Entretien avec Assaad Chaftari
Assaad Chaftari (1955, Beyrouth) est une figure controversée au Liban, en raison de son passé militaire et de son activisme actuel contre les politiques sectaires. Il a servi comme officier supérieur de renseignement dans les Phalanges libanaises pendant la guerre civile et était le bras droit du commandant de guerre Elie Hobeika. Chaftari a été l’un des officiers militaires impliqués dans le massacre de Sabra et Chatila (1982), où près de 2 000 réfugiés palestiniens et libanais ont été tués, bien que le nombre exact soit inconnu. Il a également été l’un des principaux négociateurs de l’Accord tripartite en 1985, une brève tentative de cessez-le-feu dans la guerre civile qui autorisait une présence militaire syrienne au Liban en tant que force garante du pacte.
Après un long processus personnel au cours duquel il a remis en question son rôle dans la guerre, il s’est rapproché des factions de la population qu’il avait combattues pendant des années. Sa vie a pris un virage à 180 degrés. En 2000, il a publié une lettre d’excuses au peuple libanais pour ses actions pendant la guerre et a appelé à un rapprochement entre les citoyens. Peu après, il a fondé, avec d’anciens commandants d’autres factions, l’association Fighters for Peace, qui cherche à dissiper l’idée que la guerre peut être attrayante pour les jeunes. Ses membres cherchent à revendiquer la mémoire afin d’unir les Libanais au-delà du sectarisme. Le projet a été critiqué par les proches des près de 17 000 personnes disparues pendant la guerre civile, car Chaftari s’est excusé pour ses crimes mais n’a pas révélé les détails qui pourraient aider à retrouver la trace des disparus. Chaftari fait partie des personnes exonérées de crimes de guerre en vertu de la Loi d’amnistie (1991). Il nous donne rendez-vous au bureau de Fighters for Peace, où nous parlons de son passé militaire, de sa transition vers sa position actuelle et des tabous de la guerre au Liban.
Comment Fighters for Peace a vu le jour ?

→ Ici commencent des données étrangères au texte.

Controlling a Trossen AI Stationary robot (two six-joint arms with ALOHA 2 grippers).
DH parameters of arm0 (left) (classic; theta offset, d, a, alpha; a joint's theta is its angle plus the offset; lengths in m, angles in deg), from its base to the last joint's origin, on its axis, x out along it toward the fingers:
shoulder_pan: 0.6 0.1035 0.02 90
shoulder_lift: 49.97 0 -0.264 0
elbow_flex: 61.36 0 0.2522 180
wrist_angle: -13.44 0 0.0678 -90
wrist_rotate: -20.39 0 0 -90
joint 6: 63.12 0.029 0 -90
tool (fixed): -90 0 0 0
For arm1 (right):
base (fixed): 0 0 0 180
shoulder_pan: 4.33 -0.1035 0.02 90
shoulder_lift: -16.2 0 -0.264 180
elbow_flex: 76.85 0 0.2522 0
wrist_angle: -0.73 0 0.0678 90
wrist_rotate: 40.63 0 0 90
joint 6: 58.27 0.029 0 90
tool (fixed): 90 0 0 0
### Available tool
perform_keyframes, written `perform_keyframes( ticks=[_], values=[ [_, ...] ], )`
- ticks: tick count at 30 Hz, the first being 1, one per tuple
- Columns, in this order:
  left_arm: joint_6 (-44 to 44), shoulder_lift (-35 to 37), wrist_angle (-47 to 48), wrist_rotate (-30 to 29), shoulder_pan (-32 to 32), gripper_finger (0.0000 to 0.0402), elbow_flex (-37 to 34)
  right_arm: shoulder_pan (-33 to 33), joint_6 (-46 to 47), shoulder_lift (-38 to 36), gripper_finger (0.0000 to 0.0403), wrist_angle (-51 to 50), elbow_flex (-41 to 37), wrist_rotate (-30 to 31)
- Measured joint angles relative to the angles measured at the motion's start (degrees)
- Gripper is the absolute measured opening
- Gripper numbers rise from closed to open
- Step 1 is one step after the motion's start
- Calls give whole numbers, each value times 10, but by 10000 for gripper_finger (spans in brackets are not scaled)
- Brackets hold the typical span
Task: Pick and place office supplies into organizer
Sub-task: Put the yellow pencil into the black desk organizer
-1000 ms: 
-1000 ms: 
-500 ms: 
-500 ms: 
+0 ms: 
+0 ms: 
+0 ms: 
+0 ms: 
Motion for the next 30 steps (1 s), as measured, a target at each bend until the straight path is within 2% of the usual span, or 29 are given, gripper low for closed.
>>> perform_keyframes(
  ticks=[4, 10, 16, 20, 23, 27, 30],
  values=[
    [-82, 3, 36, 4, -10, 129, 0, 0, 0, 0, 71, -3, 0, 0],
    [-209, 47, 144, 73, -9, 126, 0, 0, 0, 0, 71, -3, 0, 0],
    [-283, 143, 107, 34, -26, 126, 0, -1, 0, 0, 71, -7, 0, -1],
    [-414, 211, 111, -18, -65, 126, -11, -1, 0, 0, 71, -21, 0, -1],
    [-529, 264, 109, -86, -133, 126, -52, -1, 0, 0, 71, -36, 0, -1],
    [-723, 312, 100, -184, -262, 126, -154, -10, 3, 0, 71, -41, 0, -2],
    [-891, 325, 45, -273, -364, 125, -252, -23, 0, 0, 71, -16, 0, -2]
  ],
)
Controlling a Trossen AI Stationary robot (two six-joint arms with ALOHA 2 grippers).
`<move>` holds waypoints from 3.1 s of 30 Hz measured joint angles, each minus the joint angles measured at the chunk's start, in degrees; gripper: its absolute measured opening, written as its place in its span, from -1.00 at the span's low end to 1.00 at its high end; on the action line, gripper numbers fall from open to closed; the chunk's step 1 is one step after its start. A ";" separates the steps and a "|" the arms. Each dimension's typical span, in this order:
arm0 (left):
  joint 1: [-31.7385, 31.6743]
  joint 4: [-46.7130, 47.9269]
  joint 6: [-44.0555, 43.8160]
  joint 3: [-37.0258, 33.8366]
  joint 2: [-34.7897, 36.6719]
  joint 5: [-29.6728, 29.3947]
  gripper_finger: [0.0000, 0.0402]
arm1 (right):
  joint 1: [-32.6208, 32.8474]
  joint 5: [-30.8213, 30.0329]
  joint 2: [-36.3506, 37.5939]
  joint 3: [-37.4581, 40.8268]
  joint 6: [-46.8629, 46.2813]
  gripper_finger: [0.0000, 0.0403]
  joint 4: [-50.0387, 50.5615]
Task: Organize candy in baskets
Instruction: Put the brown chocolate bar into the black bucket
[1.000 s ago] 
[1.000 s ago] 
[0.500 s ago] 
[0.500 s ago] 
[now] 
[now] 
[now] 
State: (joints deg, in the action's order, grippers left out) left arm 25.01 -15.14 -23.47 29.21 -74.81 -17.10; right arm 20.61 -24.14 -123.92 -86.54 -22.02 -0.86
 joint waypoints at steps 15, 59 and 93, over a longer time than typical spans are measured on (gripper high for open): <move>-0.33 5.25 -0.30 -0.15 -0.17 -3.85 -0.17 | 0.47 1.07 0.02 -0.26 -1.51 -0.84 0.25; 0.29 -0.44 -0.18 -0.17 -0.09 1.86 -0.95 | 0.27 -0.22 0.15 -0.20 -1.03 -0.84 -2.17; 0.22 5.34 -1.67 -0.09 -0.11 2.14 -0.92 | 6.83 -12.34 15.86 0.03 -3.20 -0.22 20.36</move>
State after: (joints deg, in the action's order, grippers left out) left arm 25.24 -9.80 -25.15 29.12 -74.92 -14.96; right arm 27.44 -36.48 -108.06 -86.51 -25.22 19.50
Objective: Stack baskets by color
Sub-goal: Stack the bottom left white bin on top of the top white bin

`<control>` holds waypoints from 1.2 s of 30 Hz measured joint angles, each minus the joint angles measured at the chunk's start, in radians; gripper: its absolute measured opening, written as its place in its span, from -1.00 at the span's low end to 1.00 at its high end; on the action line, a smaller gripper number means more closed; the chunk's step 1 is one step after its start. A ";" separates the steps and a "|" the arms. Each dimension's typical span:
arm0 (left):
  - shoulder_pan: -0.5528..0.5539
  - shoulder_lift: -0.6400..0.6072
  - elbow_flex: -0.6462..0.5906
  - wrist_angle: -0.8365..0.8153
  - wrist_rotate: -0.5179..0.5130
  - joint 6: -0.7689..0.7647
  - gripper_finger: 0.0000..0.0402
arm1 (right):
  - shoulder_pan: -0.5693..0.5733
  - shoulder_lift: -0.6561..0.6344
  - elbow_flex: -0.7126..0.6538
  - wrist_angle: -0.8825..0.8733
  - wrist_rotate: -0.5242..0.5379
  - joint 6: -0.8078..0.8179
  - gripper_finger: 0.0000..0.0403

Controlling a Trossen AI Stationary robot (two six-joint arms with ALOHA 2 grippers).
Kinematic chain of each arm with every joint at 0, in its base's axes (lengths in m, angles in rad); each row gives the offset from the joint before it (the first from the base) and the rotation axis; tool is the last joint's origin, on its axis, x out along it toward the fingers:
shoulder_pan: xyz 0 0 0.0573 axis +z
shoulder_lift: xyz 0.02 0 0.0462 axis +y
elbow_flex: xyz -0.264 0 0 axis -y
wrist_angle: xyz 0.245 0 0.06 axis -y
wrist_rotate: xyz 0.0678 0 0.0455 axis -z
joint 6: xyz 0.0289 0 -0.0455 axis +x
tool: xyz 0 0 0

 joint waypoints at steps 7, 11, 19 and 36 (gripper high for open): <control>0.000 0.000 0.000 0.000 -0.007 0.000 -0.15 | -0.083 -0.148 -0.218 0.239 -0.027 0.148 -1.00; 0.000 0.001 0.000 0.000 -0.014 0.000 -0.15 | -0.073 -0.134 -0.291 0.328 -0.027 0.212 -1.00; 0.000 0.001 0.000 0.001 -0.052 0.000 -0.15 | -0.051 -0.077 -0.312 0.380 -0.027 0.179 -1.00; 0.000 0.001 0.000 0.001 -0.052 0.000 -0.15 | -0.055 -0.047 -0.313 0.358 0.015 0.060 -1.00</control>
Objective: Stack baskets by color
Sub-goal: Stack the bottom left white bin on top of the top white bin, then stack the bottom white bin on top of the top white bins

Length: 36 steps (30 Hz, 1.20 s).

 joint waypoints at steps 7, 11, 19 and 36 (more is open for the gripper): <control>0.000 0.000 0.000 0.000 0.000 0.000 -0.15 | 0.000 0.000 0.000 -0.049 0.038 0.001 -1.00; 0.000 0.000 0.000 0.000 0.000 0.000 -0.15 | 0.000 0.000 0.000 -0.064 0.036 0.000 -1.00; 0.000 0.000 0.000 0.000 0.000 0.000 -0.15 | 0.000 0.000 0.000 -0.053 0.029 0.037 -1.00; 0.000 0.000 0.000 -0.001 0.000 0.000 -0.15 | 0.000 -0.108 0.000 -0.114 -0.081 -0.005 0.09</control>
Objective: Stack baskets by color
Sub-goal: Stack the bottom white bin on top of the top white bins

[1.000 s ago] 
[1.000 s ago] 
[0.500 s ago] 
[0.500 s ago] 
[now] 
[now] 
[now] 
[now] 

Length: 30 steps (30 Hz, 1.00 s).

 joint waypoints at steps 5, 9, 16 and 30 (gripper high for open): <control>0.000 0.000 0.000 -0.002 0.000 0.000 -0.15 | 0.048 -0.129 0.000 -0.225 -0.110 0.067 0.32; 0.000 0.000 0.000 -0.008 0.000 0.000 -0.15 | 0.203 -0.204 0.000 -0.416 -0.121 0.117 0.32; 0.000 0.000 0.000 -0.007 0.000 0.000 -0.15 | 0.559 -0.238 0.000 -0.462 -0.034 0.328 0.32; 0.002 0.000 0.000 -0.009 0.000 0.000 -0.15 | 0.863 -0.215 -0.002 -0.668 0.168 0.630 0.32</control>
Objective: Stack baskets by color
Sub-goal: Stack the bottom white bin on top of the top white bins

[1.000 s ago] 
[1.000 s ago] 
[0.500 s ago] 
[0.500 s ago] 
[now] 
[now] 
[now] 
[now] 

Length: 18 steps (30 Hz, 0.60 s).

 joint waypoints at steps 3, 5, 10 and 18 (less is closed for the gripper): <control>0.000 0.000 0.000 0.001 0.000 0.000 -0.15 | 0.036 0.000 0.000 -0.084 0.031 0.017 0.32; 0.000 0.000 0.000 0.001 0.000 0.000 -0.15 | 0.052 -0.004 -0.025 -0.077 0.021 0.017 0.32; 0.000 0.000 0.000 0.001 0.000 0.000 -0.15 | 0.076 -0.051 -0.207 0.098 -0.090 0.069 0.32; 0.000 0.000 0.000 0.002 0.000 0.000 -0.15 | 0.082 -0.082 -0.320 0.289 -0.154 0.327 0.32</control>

À présent, nous sommes environ 75 membres, hommes et femmes. Chacun d’entre nous a pris un chemin particulier. Il ne s’agit pas d’une histoire monolithique. Avant de créer Fighters for Peace, certains d’entre nous étaient déjà membres de diverses ONG pour la réconciliation et l’unité entre Libanais. En 2012, lorsqu’un conflit a éclaté à Tripoli entre des factions sunnites et alaouites, nous nous sommes réunis pour voir ce que nous pouvions faire. Nous avions peur qu’une nouvelle guerre civile n’éclate. Lors de la réunion, nous avons soudainement réalisé que cinq des huit personnes présentes dans la salle étaient des anciens combattants et que nous voulions tous parler. Nous voulions tous convaincre les jeunes combattants de déposer les armes.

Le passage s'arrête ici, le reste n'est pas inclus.